Dessa forma, segundo Santiago, a cadeia produtiva do açaí tem incentivado a meliponicultura, como é chamada de criação de abelhas sem ferro. "Nesse contexto surge a questão de identificar novos produtos relacionados a essa atividade. E a abelha-canudo tem como característica de seu comportamento uma maior produção de própolis, quando comparada às demais abelhas nativas da região", explica o pesquisador sobre a motivação do estudo.
No experimento realizado, foram instaladas caixas com abelhas-canudo em meio a um raio de cerca de 450 metros de plantios de açaí. "Observamos que o voo das abelhas para buscar alimentos era de até 300 metros. Por isso, podemos deduzir que houve uma influência desse ambiente na produção da própolis", afirma Santiago.
À medida que as pesquisas sobre o sistema de manejo para polinização do açaizeiro como serviço avançaram, de acordo com Santiago, as potencialidades de novos produtos são identificadas e isso demanda novos estudos. “No caso da própolis da abelha-canudo, para dar escala a esse produto teríamos de identificar os indivíduos mais aptos para essa atividade e as formas de manejo mais adequadas”, exemplifica o pesquisador. E como a produção de própolis em cada colmeia é pequena, seriam necessários muitos produtores para atingir os requisitos suficientes para dar opções comerciais ao produto.

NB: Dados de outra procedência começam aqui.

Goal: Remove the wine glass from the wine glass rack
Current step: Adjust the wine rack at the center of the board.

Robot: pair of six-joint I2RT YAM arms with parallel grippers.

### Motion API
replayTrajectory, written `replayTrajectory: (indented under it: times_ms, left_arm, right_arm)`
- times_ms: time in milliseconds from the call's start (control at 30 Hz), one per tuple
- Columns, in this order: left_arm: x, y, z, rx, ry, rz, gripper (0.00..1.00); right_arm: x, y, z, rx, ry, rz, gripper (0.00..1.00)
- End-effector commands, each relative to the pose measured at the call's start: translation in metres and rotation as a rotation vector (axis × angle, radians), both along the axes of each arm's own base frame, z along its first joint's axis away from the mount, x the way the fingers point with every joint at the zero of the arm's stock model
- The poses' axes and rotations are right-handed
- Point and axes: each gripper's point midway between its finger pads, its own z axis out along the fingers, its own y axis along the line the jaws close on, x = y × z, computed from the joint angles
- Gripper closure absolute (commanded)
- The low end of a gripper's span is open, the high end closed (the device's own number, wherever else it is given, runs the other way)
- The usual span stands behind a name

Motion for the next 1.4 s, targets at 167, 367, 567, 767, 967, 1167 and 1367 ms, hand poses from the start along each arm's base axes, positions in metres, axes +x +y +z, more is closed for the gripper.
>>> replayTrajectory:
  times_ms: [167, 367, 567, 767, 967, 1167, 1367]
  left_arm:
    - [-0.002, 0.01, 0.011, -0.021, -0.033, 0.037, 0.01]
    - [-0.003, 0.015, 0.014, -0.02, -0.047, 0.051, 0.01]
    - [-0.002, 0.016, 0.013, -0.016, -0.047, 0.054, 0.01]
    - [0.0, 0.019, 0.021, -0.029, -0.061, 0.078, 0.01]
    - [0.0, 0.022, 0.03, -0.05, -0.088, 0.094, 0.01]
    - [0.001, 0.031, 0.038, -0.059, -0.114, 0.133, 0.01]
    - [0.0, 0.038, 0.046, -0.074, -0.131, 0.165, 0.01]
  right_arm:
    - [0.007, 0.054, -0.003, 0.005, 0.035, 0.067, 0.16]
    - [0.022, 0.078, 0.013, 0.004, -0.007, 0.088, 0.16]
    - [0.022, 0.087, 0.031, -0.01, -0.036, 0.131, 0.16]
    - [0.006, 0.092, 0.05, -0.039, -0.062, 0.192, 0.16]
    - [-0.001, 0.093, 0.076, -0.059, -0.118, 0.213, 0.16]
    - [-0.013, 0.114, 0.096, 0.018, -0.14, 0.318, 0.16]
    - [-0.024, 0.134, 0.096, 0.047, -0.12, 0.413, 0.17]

Outro produto da abelha-canudo que vem sendo treinado é o pólen, que elas coletaram, processaram e transformaram um alimento rico em aminoácidos. O mel, no entanto, ainda não é produzido pela abelha-canudo em quantidade atrativa para a comercialização, mas apresenta diferenciais frente aos preços disponíveis no mercado.

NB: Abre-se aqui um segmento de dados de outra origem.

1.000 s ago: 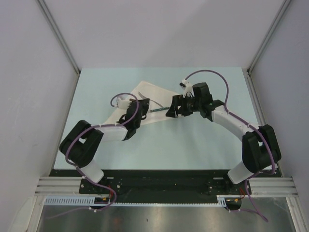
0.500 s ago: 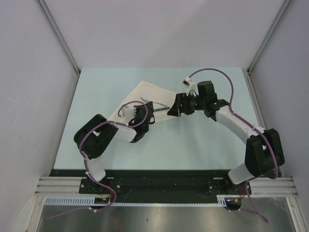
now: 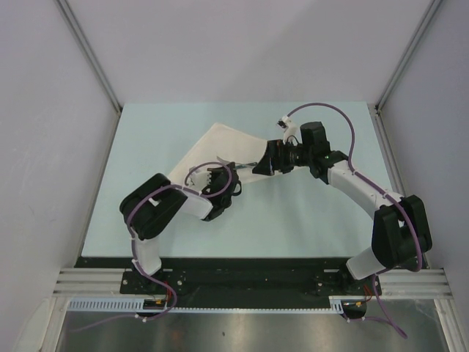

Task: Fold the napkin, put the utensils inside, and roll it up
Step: Place the utensil onto the napkin

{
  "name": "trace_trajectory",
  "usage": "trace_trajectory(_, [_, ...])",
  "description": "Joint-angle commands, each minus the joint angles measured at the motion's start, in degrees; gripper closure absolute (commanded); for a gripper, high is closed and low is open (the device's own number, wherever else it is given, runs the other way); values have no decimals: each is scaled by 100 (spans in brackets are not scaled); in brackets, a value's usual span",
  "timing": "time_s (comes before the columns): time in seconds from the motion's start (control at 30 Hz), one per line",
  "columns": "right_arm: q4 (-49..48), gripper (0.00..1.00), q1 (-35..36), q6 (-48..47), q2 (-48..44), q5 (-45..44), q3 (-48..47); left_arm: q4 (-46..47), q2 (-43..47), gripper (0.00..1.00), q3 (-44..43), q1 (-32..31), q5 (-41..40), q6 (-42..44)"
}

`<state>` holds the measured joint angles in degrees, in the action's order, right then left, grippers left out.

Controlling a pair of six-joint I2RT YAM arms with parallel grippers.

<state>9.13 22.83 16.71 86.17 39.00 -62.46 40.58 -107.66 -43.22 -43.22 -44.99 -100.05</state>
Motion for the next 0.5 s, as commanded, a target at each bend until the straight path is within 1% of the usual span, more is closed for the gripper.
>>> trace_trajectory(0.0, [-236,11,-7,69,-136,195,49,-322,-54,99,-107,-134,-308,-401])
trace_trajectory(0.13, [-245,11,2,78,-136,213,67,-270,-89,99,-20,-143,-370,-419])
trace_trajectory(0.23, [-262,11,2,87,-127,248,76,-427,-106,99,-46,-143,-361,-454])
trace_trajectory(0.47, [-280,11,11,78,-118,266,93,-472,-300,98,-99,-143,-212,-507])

Além de Muto e Santiago, assinam o artigo: Sara RL Ferreira, Suzanne A. Teixeira, Gabriella O. Lima, Jhennifer NRS de Castro, Luís EO Teixeira, Carlos AR Barros, Moisés Hamoy e Veronica RLO Bahia.

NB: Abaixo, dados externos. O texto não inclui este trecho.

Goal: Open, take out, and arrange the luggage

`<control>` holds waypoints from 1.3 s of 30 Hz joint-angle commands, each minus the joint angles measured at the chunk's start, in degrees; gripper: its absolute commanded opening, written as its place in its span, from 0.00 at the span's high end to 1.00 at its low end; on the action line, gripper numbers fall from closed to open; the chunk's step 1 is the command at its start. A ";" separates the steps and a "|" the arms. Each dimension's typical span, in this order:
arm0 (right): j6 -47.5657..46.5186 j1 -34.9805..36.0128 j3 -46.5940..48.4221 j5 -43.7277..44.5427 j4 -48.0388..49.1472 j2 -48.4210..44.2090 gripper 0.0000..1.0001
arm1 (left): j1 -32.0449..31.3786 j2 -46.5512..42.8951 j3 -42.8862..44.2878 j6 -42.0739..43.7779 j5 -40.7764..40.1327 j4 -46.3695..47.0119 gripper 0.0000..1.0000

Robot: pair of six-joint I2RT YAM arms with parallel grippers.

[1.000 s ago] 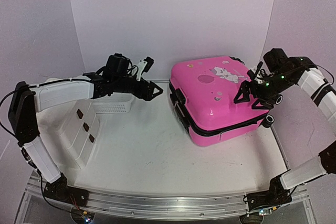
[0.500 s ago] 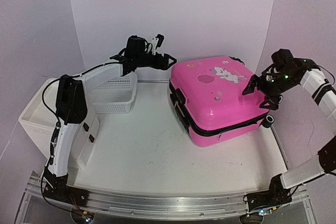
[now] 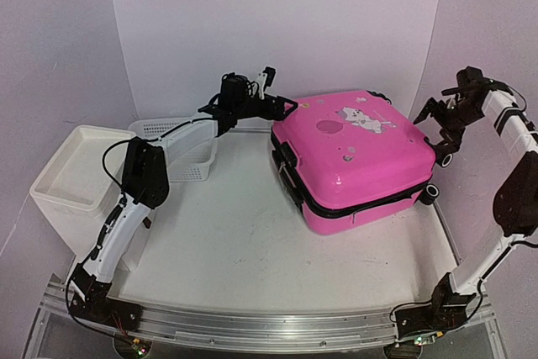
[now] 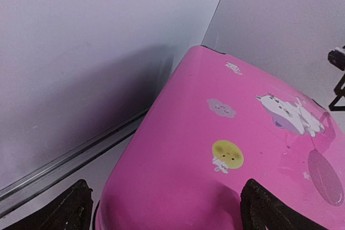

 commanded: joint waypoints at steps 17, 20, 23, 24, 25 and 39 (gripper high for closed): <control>-17.87 0.07 47.89 -13.76 2.29 40.55 0.02 | -5.24 -10.29 -22.35 3.20 11.25 4.86 0.17; -19.82 1.51 51.14 -18.63 1.96 45.21 0.02 | -5.35 -11.76 -25.14 2.94 11.62 4.85 0.19; -24.22 4.46 52.07 -24.14 -0.58 46.91 0.04 | -5.98 -14.03 -28.74 3.14 11.98 4.85 0.20; -25.96 5.51 51.27 -25.12 -1.80 46.76 0.03 | -6.33 -15.59 -30.24 3.80 11.46 4.85 0.20; -27.48 6.59 50.23 -26.45 -2.85 46.30 0.03 | -6.80 -16.89 -32.10 4.54 10.51 4.85 0.20; -48.45 22.35 21.96 -33.13 -14.26 31.49 0.05 | -11.75 -50.31 -72.27 3.85 1.22 4.53 0.20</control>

Biodiversidade da Amazônia no foco da pesquisa
Os estudos sobre as potencialidades da própolis compostas pelas linhas de pesquisa com abelhas nativas da Embrapa Amazônia Oriental em parceria com a academia. No Centro de Valorização de Compostos Bioativos da Amazônia, ligado ao Parque de Ciência e Tecnologia Guamá e à Universidade Federal do Pará (UFPA), alunos e professores investigam as possibilidades de novos produtos a partir da biodiversidade da região, enquanto em propriedades de agricultores e na Embrapa é treinado o manejo de abelhas, nativas e africanizadas, sua relação com a polinização de cultivos e específica de bioprodutos. A investigação sobre a própolis foi um dos temas trabalhados pelo projeto Agrobio, financiado pelo Fundo Amazônia do Banco Nacional de Desenvolvimento Econômico e Social (BNDES).